*Problem to solve*. Output range, inclusive: from the line containing "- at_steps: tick" to the line containing "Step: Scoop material". Restate those lines from the data below word for word and only those.

[Saved data entries]
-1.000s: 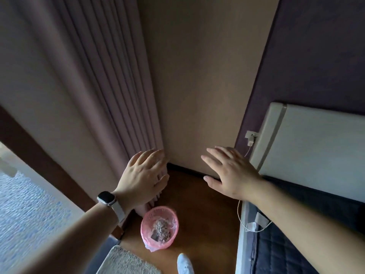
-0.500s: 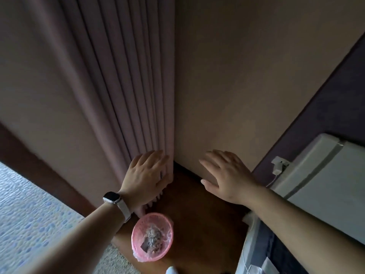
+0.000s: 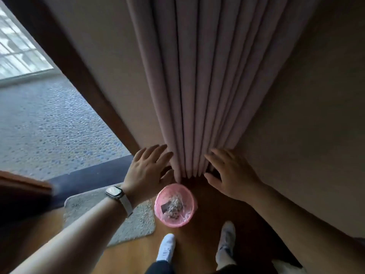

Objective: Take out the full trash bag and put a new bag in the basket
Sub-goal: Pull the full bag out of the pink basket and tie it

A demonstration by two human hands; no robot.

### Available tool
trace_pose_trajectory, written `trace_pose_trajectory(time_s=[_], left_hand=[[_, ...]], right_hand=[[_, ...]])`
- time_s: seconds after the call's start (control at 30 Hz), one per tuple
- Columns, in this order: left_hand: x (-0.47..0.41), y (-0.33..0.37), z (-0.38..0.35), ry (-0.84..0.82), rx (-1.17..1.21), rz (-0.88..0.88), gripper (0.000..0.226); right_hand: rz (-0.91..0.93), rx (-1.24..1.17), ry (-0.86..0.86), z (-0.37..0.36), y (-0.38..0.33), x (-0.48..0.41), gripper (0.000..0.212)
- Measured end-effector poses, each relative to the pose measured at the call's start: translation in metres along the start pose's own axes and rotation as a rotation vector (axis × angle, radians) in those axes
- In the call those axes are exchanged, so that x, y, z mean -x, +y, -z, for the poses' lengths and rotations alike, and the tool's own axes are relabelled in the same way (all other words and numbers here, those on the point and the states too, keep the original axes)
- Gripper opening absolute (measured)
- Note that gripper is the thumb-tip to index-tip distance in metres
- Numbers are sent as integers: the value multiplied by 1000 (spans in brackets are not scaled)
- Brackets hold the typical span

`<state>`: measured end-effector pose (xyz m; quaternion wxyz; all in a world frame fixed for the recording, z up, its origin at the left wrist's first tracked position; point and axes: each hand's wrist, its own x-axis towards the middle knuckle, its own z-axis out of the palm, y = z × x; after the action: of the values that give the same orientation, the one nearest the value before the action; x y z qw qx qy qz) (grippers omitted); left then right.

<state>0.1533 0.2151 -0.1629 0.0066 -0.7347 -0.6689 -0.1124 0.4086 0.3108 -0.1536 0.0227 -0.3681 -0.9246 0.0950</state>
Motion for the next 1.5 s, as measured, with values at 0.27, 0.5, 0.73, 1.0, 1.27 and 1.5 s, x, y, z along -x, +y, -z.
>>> trace_pose_trajectory(time_s=[0.27, 0.5, 0.73, 1.0, 1.27, 1.5], left_hand=[[39, 7, -105, -150, 34, 205, 54], [109, -37, -257, -266, 53, 286, 50], [188, -75, -429, -346, 65, 418, 58], [239, -104, -535, -409, -33, 390, 62], [241, -127, -553, -424, 213, 701, 49], [228, -149, -592, -461, 567, 952, 35]], right_hand=[[127, -62, -142, -114, 28, -27, 62], [58, -129, -212, -292, 24, -14, 61], [25, -108, -279, -478, 33, 2, 61], [176, 80, -279, -573, 52, 5, 64], [-125, -107, -347, -605, 74, 1, 53], [-565, -484, -426, -644, 95, -25, 68]])
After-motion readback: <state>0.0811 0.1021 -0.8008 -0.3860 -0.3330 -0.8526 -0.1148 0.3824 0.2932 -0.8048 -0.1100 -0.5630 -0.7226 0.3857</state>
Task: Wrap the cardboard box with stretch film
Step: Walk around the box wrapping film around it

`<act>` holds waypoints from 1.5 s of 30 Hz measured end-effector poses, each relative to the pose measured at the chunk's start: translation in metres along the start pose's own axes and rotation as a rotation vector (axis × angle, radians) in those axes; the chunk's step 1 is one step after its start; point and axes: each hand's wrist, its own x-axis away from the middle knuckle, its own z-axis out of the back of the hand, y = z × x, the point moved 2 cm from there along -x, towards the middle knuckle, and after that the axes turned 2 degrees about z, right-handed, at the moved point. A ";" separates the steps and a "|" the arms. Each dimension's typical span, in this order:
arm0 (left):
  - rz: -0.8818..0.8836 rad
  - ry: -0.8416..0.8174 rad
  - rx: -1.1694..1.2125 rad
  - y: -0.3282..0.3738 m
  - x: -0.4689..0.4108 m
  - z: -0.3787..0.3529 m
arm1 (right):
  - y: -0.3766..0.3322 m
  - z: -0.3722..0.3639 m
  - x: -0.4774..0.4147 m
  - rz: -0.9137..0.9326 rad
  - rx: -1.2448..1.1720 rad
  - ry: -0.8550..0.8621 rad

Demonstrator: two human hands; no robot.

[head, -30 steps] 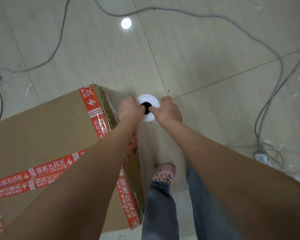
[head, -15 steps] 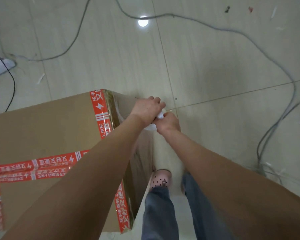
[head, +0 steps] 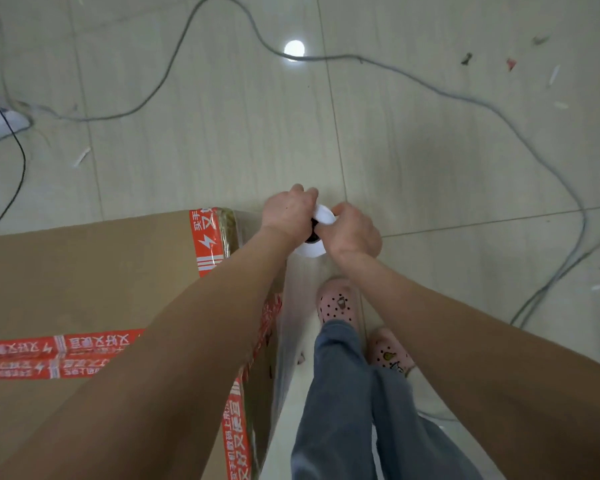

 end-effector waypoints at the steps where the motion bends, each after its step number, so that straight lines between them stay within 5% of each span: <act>1: 0.044 0.004 0.041 -0.005 -0.004 0.002 | -0.006 0.003 -0.003 0.016 -0.004 0.015; 7: 0.351 -0.068 0.249 -0.040 -0.022 0.019 | -0.029 0.005 -0.017 -0.073 -0.199 -0.154; 13: 0.117 -0.083 0.090 -0.050 -0.034 0.027 | -0.043 -0.018 -0.019 -0.231 -0.457 -0.193; 17: -0.089 -0.146 0.033 -0.047 -0.051 0.026 | -0.049 -0.017 -0.023 -0.177 -0.386 -0.175; 20: -0.087 -0.118 -0.033 -0.050 -0.056 0.025 | -0.055 -0.012 -0.031 -0.088 -0.233 -0.156; 28: 0.271 -0.090 0.298 -0.097 -0.061 0.035 | -0.094 -0.011 -0.047 0.020 -0.234 -0.081; 36: 0.562 -0.081 0.596 -0.163 -0.063 0.030 | -0.145 -0.042 -0.057 -0.010 -0.254 -0.300; 45: 0.453 -0.054 0.386 -0.178 -0.067 0.036 | -0.180 -0.049 -0.066 0.099 -0.060 -0.306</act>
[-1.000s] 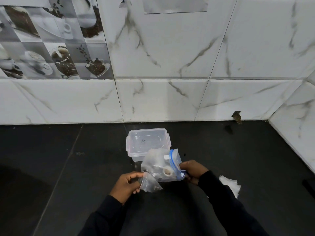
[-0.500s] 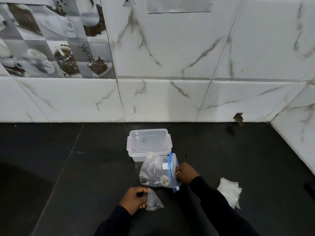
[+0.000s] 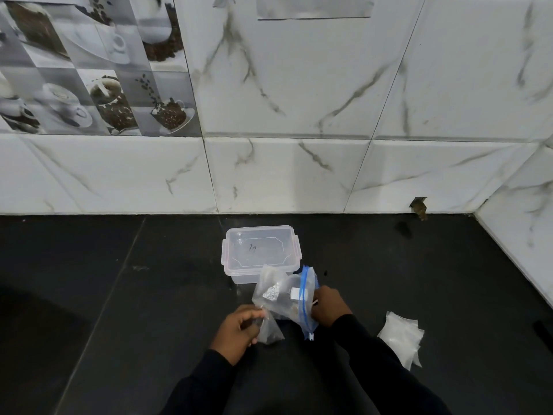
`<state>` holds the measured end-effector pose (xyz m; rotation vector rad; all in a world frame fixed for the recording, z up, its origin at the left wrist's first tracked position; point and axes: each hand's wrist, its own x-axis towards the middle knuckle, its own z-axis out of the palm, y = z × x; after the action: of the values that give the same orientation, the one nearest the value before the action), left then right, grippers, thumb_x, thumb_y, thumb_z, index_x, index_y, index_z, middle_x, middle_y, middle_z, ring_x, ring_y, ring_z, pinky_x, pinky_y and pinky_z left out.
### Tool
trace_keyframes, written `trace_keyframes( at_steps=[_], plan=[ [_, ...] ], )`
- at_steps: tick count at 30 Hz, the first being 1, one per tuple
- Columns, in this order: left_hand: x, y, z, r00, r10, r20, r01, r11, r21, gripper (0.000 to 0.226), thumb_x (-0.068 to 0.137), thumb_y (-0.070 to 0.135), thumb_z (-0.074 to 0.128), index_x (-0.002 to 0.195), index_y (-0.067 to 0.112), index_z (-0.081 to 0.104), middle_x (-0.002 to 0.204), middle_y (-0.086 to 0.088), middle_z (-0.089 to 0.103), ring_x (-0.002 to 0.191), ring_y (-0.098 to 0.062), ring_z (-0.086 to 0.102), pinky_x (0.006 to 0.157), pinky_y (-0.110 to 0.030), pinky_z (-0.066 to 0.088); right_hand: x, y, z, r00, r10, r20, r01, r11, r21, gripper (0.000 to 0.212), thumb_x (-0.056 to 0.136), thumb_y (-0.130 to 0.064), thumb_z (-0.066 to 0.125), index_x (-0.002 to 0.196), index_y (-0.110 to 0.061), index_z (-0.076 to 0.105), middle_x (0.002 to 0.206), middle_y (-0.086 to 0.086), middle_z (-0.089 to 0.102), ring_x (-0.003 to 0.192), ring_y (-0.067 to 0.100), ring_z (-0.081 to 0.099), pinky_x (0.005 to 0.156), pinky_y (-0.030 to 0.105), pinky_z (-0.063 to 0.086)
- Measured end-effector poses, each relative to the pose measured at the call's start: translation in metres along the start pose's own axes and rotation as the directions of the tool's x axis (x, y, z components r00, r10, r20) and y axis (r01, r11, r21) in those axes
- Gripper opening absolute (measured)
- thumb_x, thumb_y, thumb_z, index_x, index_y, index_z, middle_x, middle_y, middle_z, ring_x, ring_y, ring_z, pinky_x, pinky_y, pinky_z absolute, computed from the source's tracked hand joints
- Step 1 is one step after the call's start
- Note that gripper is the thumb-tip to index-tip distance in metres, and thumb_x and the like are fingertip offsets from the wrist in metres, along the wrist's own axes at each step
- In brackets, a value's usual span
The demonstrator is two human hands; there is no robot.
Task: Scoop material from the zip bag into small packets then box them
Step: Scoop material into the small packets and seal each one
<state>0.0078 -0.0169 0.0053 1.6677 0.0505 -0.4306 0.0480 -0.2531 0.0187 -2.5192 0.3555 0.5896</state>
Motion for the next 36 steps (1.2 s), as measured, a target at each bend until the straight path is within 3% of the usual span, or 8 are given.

*Exercise response*.
- at_steps: tick count at 30 Hz, the first being 1, one per tuple
- Columns, in this order: left_hand: x, y, z, r00, r10, r20, r01, r11, r21, gripper (0.000 to 0.226), thumb_x (-0.068 to 0.137), thumb_y (-0.070 to 0.135), thumb_z (-0.074 to 0.128), index_x (-0.002 to 0.195), index_y (-0.067 to 0.112), index_z (-0.081 to 0.104), middle_x (-0.002 to 0.204), middle_y (-0.086 to 0.088), middle_z (-0.089 to 0.103), ring_x (-0.002 to 0.191), ring_y (-0.098 to 0.062), ring_z (-0.086 to 0.102), pinky_x (0.006 to 0.157), pinky_y (-0.110 to 0.030), pinky_z (-0.066 to 0.088); right_hand: x, y, z, r00, r10, r20, r01, r11, r21, gripper (0.000 to 0.212), thumb_x (-0.056 to 0.136), thumb_y (-0.130 to 0.064), thumb_z (-0.066 to 0.125), index_x (-0.002 to 0.196), index_y (-0.110 to 0.061), index_z (-0.076 to 0.105), middle_x (0.002 to 0.206), middle_y (-0.086 to 0.086), middle_z (-0.089 to 0.102), ring_x (-0.003 to 0.192), ring_y (-0.067 to 0.100), ring_z (-0.081 to 0.099), pinky_x (0.005 to 0.156), pinky_y (-0.030 to 0.105), pinky_z (-0.063 to 0.086)
- Measured end-effector poses, each relative to the pose measured at the call's start: translation in metres along the start pose's own axes and rotation as the directions of the tool's x axis (x, y, z components r00, r10, r20) and y axis (r01, r11, r21) in those axes
- Gripper opening absolute (measured)
- thumb_x, thumb_y, thumb_z, index_x, index_y, index_z, middle_x, middle_y, middle_z, ring_x, ring_y, ring_z, pinky_x, pinky_y, pinky_z absolute, computed from the source's tracked hand joints
- Step 1 is one step after the call's start
- Note that gripper is the thumb-tip to index-tip distance in metres, and thumb_x and the like are fingertip offsets from the wrist in metres, along the wrist's own axes at each step
- In brackets, a value's usual span
The demonstrator is two human hands; there is no robot.
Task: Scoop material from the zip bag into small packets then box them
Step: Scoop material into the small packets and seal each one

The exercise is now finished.